A better deletion approach than soft delete

A better deletion approach than soft delete


3 min read

You might have heard about soft deletes in backend applications. We add a column in DB table indicating whether the record can be marked for deletion. We still have those records in DB, just that we may not consider them. Seems like a clean approach at first glance with just one column change.

Now, lets consider the below use-cases:

  • You want to delete records, but also want to retain them for n number of days, just for a safer side against accidental deletion.

  • You want to exclude some records (permanent retain) under explicit requirements, even if they match the criteria of an eligible record to be deleted.

  • You don't want to delete the actual resource before returning the resource back. Basically, deletion before returning the value is not desired.

  • You don't want to modify existing table schema(s) to accommodate soft delete key.

  • You want the tables as loosely coupled as possible without having to worry about deletion logic.

You would immediately notice that soft delete keys can bring some bottleneck in the system if you're going to consider some of the above requirements. So, lets discuss the alternate approach.

Think about having two tables: deletion_data and deletion_exclude

deletion_data table keeps the data that are to be deleted. This table has schema-independent format. Primary key of this table would be {{tableName} +'-'+ {primaryKeyOftable}} . So, if Employee table has a primary key e1 , then the primary key would be Employee-e1. We can also have a column called deletion_schedule indicating the time at which the batch job will execute permanent deletion. This comes handy if you want custom handling in deletion. Then, there would be another column query_json which would have the command to insert the data (row) back to the original table. This is for the customised backup mechanism to work.

deletion_exclude table keeps the primary keys of data that are to be excluded for deletion. Primary key for this table is same as that of first table.
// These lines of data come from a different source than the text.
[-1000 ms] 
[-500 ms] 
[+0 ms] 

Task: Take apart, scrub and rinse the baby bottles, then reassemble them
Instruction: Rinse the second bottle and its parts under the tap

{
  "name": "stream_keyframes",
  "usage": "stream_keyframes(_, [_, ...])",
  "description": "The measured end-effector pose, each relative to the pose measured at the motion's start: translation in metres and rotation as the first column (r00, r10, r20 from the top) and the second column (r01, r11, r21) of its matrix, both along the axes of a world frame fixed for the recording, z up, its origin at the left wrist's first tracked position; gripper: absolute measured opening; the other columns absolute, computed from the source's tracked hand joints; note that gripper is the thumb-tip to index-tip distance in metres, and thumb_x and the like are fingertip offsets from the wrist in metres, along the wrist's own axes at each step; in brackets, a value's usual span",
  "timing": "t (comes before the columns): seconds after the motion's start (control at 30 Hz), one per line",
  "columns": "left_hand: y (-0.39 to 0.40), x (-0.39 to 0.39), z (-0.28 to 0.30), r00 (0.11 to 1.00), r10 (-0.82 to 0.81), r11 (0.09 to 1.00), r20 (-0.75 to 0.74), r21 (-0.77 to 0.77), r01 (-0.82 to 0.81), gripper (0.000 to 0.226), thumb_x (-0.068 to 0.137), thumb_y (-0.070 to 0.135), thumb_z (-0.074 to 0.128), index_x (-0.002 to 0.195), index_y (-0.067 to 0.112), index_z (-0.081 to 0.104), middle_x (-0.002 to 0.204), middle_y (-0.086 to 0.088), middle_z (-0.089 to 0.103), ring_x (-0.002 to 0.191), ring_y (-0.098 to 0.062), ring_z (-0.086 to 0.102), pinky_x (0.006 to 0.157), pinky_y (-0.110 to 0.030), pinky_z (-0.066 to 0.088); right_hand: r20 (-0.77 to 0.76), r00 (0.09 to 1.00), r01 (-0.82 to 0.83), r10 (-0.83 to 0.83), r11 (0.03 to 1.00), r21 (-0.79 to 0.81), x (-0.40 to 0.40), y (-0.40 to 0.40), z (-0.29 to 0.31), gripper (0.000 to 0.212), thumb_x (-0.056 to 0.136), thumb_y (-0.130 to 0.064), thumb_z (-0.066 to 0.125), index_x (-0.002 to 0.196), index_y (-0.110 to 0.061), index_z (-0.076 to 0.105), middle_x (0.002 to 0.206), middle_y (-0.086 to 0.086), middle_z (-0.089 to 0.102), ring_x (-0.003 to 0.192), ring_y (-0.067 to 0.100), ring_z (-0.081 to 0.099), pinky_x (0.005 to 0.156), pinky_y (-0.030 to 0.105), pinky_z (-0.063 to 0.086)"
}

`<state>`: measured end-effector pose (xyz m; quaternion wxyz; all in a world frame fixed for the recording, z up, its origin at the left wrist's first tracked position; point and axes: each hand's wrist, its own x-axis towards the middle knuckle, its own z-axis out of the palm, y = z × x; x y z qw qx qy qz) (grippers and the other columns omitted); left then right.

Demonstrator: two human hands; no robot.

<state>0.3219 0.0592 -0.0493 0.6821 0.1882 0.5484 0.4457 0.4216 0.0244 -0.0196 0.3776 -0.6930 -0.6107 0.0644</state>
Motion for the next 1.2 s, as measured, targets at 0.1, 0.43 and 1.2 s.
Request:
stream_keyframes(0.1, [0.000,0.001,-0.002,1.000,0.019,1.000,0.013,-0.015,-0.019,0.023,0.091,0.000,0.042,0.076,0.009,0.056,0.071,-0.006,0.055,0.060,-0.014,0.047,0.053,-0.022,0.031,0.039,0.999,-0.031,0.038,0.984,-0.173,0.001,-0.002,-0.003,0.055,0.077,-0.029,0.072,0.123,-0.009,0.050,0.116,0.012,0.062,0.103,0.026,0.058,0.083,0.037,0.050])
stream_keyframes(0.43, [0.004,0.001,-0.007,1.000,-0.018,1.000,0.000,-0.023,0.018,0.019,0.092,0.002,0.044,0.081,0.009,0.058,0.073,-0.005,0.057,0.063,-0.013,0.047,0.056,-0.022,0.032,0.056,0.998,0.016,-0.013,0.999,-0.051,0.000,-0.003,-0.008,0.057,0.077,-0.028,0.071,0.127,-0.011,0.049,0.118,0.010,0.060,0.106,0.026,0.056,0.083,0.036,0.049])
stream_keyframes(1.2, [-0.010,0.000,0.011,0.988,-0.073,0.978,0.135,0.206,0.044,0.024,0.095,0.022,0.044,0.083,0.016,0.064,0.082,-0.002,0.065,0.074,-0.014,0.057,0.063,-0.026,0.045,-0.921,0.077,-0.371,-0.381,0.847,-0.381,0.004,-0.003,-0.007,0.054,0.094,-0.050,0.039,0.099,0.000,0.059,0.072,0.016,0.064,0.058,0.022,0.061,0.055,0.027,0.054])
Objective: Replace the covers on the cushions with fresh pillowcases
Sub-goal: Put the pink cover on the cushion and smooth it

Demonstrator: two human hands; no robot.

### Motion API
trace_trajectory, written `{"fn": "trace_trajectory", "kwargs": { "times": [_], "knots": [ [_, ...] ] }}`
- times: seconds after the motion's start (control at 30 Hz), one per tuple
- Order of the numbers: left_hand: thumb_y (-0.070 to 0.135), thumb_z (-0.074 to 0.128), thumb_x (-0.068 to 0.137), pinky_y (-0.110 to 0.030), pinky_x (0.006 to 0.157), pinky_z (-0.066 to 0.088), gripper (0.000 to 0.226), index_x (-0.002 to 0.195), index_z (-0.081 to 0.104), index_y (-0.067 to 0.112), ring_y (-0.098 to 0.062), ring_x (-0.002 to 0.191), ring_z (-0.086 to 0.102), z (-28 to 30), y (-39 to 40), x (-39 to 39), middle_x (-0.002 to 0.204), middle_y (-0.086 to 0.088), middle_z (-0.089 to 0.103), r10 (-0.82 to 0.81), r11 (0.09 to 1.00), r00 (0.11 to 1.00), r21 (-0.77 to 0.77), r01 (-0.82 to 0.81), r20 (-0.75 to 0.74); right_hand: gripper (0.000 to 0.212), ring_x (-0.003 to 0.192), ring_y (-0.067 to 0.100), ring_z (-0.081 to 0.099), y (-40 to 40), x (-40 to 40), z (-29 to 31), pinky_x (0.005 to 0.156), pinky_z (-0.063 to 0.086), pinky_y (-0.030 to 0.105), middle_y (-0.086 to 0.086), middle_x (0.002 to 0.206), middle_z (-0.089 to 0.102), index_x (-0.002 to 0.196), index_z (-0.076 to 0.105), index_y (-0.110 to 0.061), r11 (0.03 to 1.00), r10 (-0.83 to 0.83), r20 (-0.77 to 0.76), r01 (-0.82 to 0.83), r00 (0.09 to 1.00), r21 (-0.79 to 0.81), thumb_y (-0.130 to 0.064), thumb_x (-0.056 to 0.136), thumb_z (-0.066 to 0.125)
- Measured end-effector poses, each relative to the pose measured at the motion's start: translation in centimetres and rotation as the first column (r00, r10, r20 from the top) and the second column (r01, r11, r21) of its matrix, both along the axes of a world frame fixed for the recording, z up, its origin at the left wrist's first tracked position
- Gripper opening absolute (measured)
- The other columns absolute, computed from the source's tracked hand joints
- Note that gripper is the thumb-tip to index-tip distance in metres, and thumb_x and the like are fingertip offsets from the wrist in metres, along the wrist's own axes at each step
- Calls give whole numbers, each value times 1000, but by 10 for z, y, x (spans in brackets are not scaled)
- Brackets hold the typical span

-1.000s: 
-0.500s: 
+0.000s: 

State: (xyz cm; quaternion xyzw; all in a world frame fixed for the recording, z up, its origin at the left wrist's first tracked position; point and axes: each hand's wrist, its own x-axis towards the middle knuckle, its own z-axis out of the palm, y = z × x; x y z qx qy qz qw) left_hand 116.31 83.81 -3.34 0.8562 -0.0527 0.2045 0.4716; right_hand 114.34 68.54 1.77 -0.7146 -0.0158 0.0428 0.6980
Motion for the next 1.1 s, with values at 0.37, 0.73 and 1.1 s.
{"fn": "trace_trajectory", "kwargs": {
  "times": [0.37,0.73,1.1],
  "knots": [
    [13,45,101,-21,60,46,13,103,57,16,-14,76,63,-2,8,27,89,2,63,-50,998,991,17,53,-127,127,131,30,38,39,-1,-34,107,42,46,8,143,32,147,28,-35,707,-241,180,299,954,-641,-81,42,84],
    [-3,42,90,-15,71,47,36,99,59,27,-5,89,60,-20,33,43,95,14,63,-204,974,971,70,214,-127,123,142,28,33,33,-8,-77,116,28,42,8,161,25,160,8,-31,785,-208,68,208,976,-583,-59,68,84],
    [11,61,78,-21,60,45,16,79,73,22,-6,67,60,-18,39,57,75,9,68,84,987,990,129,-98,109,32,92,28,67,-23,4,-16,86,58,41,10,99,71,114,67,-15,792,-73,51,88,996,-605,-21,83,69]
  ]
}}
When the deletion batch jobs runs on main table, it will check this deletion_exclude table and filter out the ones mentioned there. Remaining eligible ones are moved to deletion_data table for permanent deletion. There can be a separate batch job that will do permanent deletion on this deletion_data table alone.

Advantages of the above approach are:

1) No need to change the schema of all tables with soft delete column(s).

2) Deletion tables are schema-independent. So, it can be used for deleting any table.

3) In case of soft delete keys, we might need to use IN clause against main table when there are multiple values possible. This is a performance bottleneck. In our case, we just need to fetch primary keys from deletion_exclude table and then use it as a reduction function to yield the final data that are moved to deletion_data table.

4) Permanent deletion is moved away from the main table of the application.

5) In case the move operation (main table to deletion_data table) is failed and the record is lost, we can use the query_json column to get the query/command to get the data.

A potential disadvantage would be:

1) If main table schema is changed, then we need to make changes in data-restoration code. Because the command could be supporting only the previous script version.